Mardi, les experts de la plateforme sur la finance durable commissionnée par l’Union européenne ont donné leur avis. Ils indiquent que ni le gaz, ni le nucléaire ne peuvent être considérés comme des produits verts, rapporte La Libre Belgique. Pour le gaz, ils estiment qu’il émet beaucoup plus de gaz à effet de serre que le seuil de 100 g d’équivalent CO2 par kWh fixé dans la taxonomie verte, et les critère alternatifs proposés pour le gaz ne sont pas cohérents avec le texte, et ne sont pas assez durables. Le nucléaire va à l’encontre d’autres principes pour lutter contre le réchauffement climatique, comme la réduction de la pollution (déchets radioactifs) et la protection et la restauration des écosystèmes.

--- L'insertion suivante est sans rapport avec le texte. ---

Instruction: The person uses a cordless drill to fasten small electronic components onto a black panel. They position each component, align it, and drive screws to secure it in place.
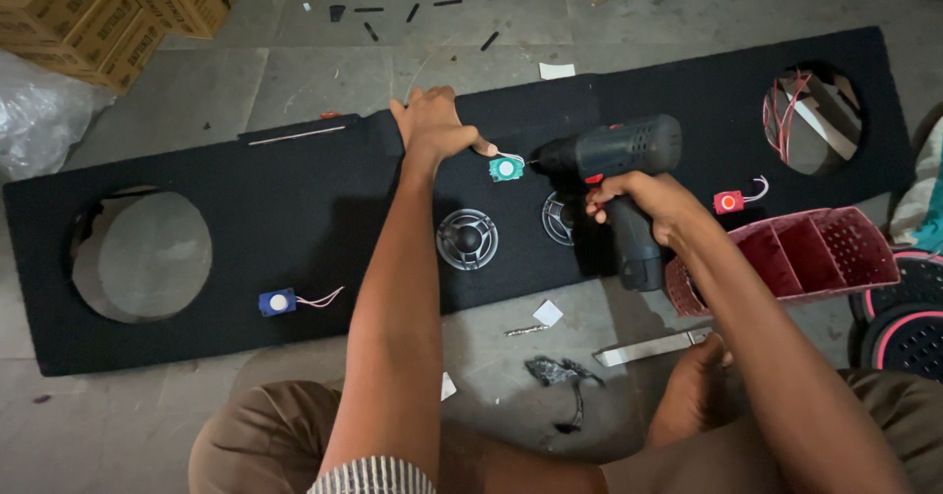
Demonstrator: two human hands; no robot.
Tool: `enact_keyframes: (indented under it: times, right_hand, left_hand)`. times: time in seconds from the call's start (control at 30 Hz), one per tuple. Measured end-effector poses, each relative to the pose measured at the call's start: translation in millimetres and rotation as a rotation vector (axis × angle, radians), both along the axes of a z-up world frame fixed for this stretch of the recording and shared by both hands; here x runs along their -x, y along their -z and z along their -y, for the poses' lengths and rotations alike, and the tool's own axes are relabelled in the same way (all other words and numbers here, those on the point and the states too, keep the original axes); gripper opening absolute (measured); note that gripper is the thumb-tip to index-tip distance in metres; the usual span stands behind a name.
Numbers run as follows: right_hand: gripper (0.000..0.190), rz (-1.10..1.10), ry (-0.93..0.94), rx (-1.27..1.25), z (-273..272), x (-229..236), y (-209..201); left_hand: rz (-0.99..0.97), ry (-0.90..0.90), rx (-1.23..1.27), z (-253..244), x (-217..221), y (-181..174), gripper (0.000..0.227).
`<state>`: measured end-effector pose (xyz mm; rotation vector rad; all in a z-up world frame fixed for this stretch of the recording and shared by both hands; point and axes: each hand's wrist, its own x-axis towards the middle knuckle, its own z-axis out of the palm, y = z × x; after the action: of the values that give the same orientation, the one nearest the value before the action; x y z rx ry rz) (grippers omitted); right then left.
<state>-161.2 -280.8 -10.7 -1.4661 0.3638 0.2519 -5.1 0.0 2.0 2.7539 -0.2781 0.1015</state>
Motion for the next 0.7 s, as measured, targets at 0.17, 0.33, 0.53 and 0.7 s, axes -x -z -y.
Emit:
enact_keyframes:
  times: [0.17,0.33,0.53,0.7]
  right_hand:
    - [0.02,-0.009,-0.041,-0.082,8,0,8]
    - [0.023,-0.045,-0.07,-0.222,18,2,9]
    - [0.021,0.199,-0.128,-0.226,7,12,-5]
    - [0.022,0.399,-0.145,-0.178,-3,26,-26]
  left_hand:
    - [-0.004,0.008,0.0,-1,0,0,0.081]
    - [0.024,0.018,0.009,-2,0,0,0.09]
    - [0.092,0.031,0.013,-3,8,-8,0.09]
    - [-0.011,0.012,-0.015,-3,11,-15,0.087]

Les deux peuvent être considérés comme des sources énergétiques de transition, estiment pourtant les experts. Mais la volonté de construire des centrales nucléaires de nouvelle génération d’ici 2045 ne sera pas suffisante pour garder le réchauffement climatique en-deça des 1,5 degré Celsius.
Ukraine
Une nouvelle donnée entre également dans l’équation, et provoque de plus en plus de critiques envers le déploiement du gaz. Poutine a toujours été accusé de faire la pluie et le beau temps autour des prix du gaz, utilisant la ressource comme levier contre l’Europe si elle osait critiquer ses politiques, rendant ainsi les sanctions européennes plus faibles. L’Europe, notamment l’Allemagne, est fort dépendante du gaz russe. Mais dernièrement, les tensions sont particulièrement fortes avec la Russie, qui est accusée de vouloir envahir l’Ukraine. Une telle dépendance envers le pays avec lequel l’Europe est en « conflit » est alors vivement critiquée.